### Install and import required packages

In [None]:
# !pip install keras
# !pip install scikit-learn
# !pip install transformers
# !pip install torch torchvision torchaudio

In [None]:
import csv
import pickle
import pandas as pd
import numpy as np

import torch
from torch.utils.data import TensorDataset, DataLoader, RandomSampler, SequentialSampler

from keras.preprocessing.sequence import pad_sequences

import transformers
from transformers import BertTokenizer, BertConfig
from transformers import get_linear_schedule_with_warmup
from transformers import BertForTokenClassification, AdamW

from sklearn.model_selection import train_test_split
from sklearn.metrics import multilabel_confusion_matrix
import matplotlib.pyplot as plt

from sklearn.metrics import accuracy_score, precision_score, recall_score, f1_score

In [None]:
torch.__version__

In [None]:
device = torch.device('cuda')
n_gpu = torch.cuda.device_count()
torch.cuda.get_device_name(0)

In [None]:
transformers.__version__

### Set-up data

In [None]:
#data = pd.read_csv('New_Data.csv', sep=',')
data = pd.read_csv('Classified_data.csv', sep=',')

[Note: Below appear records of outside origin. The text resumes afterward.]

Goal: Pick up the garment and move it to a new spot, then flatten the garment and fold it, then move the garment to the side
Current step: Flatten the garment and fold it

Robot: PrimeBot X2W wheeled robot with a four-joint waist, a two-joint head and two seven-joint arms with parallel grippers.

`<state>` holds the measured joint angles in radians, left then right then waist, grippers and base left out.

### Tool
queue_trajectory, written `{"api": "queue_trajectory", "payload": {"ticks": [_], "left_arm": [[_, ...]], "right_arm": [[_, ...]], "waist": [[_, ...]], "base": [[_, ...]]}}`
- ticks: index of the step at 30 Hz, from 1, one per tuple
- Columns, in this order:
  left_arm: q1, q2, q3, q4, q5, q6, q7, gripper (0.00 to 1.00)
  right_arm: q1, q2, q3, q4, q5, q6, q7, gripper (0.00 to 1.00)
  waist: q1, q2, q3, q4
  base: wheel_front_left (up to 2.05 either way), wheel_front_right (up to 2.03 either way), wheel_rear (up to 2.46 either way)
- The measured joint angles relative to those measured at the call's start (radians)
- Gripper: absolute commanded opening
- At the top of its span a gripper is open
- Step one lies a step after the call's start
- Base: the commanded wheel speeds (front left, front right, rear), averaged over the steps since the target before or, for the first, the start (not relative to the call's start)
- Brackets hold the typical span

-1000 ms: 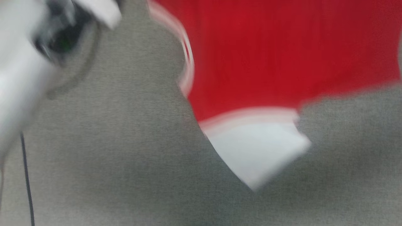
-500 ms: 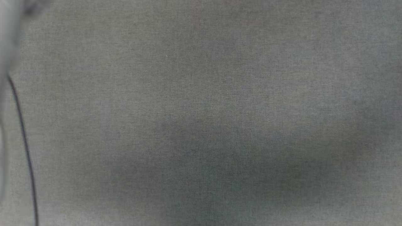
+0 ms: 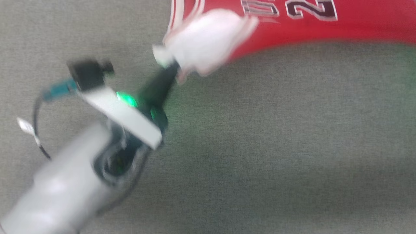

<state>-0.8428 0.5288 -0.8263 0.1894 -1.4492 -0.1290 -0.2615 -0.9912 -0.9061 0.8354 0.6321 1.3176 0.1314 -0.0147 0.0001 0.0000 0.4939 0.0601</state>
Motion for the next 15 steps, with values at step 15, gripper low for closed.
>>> {"api": "queue_trajectory", "payload": {"ticks": [15], "left_arm": [[0.504,0.139,0.041,-0.336,0.083,0.0,0.0,0.0]], "right_arm": [[0.566,-0.264,0.007,-0.42,0.3,0.0,-0.078,0.0]], "waist": [[-0.0001,0.0001,-0.106,-0.014]], "base": [[0.0,0.0,0.0]]}}
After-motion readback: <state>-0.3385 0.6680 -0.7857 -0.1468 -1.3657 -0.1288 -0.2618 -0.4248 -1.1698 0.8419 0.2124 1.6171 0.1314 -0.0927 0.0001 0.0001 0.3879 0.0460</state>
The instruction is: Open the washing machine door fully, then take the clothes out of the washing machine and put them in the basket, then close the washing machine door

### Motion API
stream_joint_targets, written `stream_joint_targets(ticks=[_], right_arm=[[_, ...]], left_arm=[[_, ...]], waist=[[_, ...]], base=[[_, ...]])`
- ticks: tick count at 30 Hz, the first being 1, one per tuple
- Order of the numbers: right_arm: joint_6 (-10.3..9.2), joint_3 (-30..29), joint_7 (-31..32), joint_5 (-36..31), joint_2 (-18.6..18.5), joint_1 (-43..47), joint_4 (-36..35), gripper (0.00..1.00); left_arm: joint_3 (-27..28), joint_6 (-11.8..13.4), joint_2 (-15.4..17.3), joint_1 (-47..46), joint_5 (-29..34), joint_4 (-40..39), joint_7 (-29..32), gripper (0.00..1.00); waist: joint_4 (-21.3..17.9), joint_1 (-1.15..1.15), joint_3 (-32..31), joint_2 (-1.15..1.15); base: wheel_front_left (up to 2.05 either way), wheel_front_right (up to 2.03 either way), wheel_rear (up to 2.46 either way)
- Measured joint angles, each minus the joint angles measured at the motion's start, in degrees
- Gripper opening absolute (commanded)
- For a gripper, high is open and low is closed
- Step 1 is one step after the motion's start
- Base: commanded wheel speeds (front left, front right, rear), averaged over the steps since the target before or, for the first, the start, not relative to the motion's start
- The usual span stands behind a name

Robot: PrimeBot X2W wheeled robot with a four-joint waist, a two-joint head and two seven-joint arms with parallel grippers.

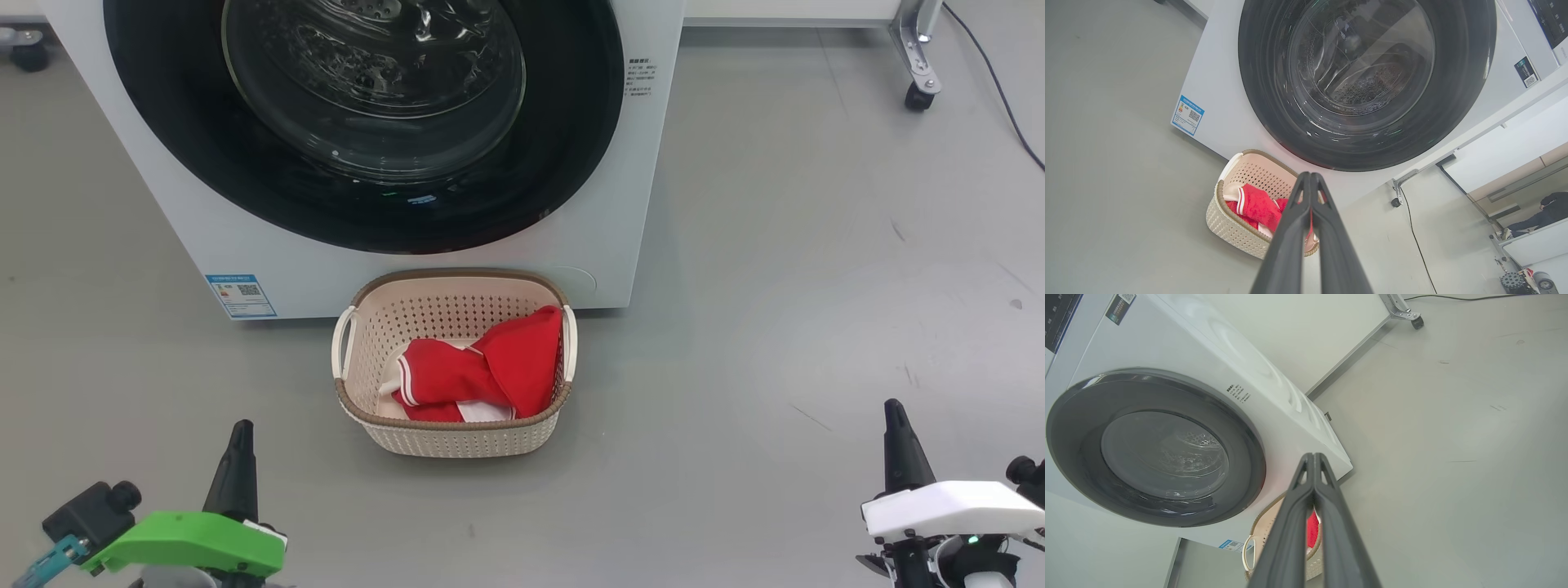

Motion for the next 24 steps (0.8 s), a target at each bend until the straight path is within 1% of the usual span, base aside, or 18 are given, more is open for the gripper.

data = data.rename(columns={'text': 'Text', 'ner_tag': 'Tag', 'value': 'Word'})

data.head()

In [None]:
data.dtypes

### Set-up data iterator

The class **`GetSentence`** returns a list of tokenized sentence and its corresponding labels.

In [None]:
class GetSentence(object):
    def __init__(self, data):
        self.n_sent = 1
        self.data = data
        self.empty = False
        agg = lambda s: [(w, t) for w, t in zip(s['Word'].values.tolist(), s['Tag'].values.tolist())]
        self.grouped = self.data.groupby('sentence_number').apply(agg)
        self.sentences = [s for s in self.grouped]

    def get_next(self):
        try:
            s = self.grouped['{}'.format(self.n_sent)]
            self.n_sent += 1
            return s
        except:
            return None

In [None]:
getter = GetSentence(data)

In [None]:
sentences = [[word[0] for word in sentence] for sentence in getter.sentences]
sentences[0]

In [None]:
labels = [[s[1] for s in sentence] for sentence in getter.sentences]
print(labels[0])

### Set of unique tags and its indices

In [None]:
tag_values = list(set(data['Tag'].values))
tag_values.append('PAD')
tag2idx = {t: i for i, t in enumerate(tag_values)}

In [None]:
tag_values

Save **`tag_values`** as it will be required for later use.

In [None]:
t_values = open("tag_values.pkl", "wb")
pickle.dump(tag_values, t_values)
t_values.close()

### Set-up BERT tokenizer from pre-trained **`bert-base-german-cased`**

In [None]:
tokenizer = BertTokenizer.from_pretrained('bert-base-german-cased', do_lower_case=False)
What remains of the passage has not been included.